Check each line of the data for "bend" and select those that have it.

### Data entries

+-------+

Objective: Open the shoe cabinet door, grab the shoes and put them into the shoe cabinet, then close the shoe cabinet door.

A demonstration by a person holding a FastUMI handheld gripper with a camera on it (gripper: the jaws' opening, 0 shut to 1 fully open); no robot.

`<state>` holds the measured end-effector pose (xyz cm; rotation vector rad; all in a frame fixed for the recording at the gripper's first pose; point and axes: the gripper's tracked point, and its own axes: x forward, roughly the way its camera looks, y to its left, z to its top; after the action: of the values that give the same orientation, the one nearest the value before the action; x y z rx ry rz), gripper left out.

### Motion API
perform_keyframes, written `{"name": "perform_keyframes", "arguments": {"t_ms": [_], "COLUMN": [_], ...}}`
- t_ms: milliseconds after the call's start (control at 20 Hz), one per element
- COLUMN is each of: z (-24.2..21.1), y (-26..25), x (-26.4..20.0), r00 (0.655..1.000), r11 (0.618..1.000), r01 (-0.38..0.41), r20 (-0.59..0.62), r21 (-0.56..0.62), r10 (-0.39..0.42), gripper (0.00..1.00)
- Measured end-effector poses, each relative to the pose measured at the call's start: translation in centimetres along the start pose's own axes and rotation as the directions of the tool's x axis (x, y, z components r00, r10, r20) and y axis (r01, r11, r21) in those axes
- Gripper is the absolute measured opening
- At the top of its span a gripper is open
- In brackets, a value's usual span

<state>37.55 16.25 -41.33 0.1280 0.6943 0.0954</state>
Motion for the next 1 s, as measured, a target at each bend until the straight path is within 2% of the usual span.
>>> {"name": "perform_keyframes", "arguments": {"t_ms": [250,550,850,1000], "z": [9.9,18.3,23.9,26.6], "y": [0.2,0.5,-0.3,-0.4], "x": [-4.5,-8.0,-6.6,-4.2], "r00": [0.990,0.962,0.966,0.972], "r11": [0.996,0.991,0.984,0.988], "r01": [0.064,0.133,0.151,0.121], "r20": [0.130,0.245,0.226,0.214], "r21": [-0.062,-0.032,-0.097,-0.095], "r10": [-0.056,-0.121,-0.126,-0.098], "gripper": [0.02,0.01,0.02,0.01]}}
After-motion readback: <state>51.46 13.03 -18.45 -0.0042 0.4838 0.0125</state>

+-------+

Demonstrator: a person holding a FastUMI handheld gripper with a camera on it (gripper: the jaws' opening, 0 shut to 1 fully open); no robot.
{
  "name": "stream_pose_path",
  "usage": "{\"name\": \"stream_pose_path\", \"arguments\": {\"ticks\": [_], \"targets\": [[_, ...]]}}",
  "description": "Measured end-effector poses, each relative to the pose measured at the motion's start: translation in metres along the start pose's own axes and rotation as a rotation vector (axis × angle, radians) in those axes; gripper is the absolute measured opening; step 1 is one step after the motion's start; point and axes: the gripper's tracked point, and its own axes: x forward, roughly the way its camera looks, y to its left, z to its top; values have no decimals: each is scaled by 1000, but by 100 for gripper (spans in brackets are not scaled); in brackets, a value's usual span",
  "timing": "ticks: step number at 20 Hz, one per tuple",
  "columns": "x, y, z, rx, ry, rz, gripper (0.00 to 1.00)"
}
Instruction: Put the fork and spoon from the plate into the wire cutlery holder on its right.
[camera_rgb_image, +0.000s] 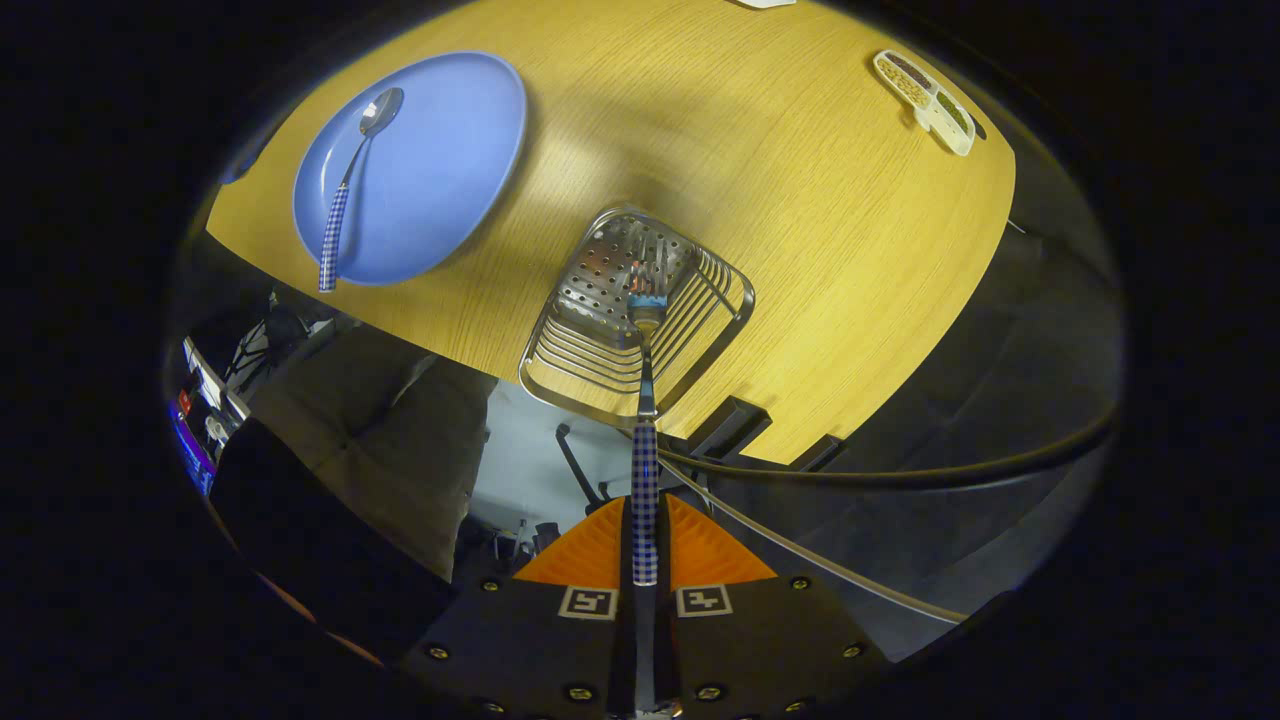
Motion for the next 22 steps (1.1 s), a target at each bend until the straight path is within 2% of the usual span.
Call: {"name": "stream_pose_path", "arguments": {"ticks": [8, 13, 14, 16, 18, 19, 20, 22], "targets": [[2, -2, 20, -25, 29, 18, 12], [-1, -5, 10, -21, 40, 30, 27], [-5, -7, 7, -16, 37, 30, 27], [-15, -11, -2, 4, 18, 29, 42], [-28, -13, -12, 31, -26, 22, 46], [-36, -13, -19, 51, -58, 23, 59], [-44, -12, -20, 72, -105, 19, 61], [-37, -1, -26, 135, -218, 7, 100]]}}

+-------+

### REPLY TO THE EXERCISE
Motion for the next 1 s, as measured, a target at each bend until the straight path is within 2% of the usual span.
Motion for the next 22 steps (1.1 s), a target at each bend until the straight path is within 2% of the usual span.

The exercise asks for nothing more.